VINGT ANS D'INTIMITÉ AVEC EDMOND ROSTAND AU PAYS BASQUE (douzième partie)

 

VINGT ANS D'INTIMITÉ AVEC EDMOND ROSTAND.


Paul Faure a été l'ami et le confident d'Edmond Rostand pendant de très nombreuses années.



pays basque autrefois cambo rostand
LE PEINTRE PASCAU, FAURE ET ROSTAND ET MADAME ROSTAND  EN 1902
PAYS BASQUE D'ANTAN
COLLECTION MUSEE BASQUE BAYONNE


Voici ce que rapporta à ce sujet le journal Les Annales politiques et littéraires, sous la plume de 

Paul Faure, dans son édition du 1er octobre 1927 :



"Vingt ans d'intimité avec Edmond Rostand.



...La guerre. — Arnaga désert. — Le gramophone de Coquelin, — Projets nouveaux. — Les chênes malades. — L'Amistice. — Départ pour Paris. — La grippe— Illusion et découragement. — L'attente dans l'angoisse. — La fin. — La chambre vide...



La guerre est déclarée. Rostand, malgré une activité intellectuelle à laquelle on devra les poèmes du Vol de la Marseillaise, allait, désespéré par la folie des hommes, se sentir touché au tréfonds de lui, abattu par ce mal que font les déceptions aux sensibilités trop tendues, insuffisamment protégées par l'organisme. Il était physiquement blessé. Une imprudence, un voyage à Paris au moment où sévissait la grippe, pourtant à son déclin, et ce serait la mort.



Août 1914. 

Tout ce mois se passe en alertes, en anxiété. Ici, il fait peut-être plus angoissant encore qu'à Paris. Si loin des nouvelles qui n'arrivent que tronquées et lentes, on ne cesse d'imaginer le pire. A peine un télégramme, un communiqué, sont-ils venus calmer un peu les craintes qu'elles renaissent aussitôt.



Au pays basque, c'est, comme ailleurs, un éparpillement général des êtres et des choses.
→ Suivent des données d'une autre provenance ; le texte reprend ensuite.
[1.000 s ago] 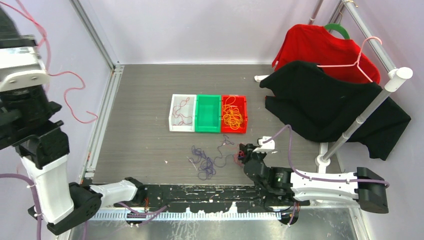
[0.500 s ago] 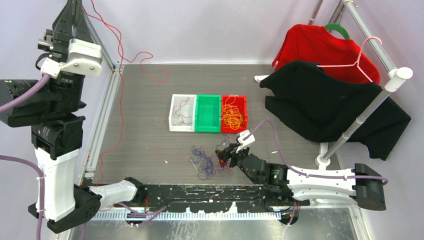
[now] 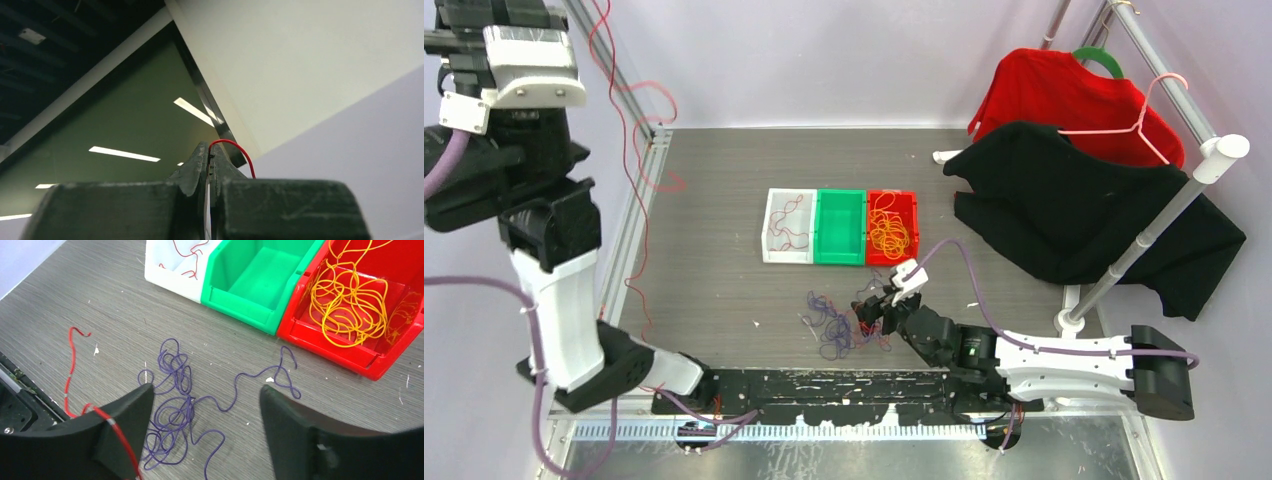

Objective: Untangle the cables

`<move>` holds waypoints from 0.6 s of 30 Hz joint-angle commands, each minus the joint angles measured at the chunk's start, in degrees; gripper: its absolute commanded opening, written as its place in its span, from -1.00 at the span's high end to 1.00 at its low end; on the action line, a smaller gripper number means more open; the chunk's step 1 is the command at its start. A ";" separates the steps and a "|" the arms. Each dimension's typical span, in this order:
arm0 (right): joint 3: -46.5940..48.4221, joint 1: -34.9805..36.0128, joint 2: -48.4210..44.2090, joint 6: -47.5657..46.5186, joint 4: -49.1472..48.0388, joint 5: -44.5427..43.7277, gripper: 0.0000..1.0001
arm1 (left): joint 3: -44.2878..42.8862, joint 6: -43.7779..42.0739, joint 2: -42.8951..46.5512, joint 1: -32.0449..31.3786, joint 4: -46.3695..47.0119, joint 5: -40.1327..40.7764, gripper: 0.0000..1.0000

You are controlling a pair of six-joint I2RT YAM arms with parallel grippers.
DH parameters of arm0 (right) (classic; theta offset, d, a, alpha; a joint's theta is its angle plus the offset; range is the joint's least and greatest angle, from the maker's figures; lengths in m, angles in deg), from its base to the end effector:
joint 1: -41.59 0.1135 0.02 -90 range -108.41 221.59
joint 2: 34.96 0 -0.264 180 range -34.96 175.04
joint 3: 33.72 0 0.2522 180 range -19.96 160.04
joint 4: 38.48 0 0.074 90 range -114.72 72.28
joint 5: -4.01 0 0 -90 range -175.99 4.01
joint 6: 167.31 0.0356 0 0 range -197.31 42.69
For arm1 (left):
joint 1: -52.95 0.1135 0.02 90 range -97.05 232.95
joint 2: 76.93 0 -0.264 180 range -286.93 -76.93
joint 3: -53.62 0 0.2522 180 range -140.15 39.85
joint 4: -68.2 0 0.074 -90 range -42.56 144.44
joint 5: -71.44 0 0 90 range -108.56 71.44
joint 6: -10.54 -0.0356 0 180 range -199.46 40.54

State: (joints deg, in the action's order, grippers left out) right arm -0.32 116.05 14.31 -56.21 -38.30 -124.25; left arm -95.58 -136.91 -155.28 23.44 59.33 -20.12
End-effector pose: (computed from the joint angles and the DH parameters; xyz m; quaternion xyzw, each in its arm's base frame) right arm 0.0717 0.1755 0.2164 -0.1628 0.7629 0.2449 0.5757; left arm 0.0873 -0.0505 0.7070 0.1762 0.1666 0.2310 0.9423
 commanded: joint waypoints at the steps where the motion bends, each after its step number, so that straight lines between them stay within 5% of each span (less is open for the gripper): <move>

En ce moment, il y a dans chaque foyer, dans chaque existence, un brisement plus ou moins complet. Rostand, tout à un hôpital qu'on vient d'installer à Larressore, village voisin de Cambo, a renoncé à travailler. Il est tellement crispé par l'attente des événements qu'il ne tient plus en place. Il va, vient, désorienté.



Heureusement, dès les premiers jours de septembre, c'est la Marne...



1915-1916.



Le père de Rostand, qui était venu se réfugier à Arnaga, y mourait le 21 janvier 1915. Rostand partit pour Marseille, où se fit l'inhumation, puis s'installa à Paris, dans un appartement de l'avenue La-Bourdonnais, près de son oncle, gravement malade.



La guerre a tout défait. Arnaga est désert. J'ai voulu y venir passer une après-midi. Personne. Le concierge m'apprend que deux des jardiniers ont été tués ; deux autres sont au front ; un seul reste, âgé.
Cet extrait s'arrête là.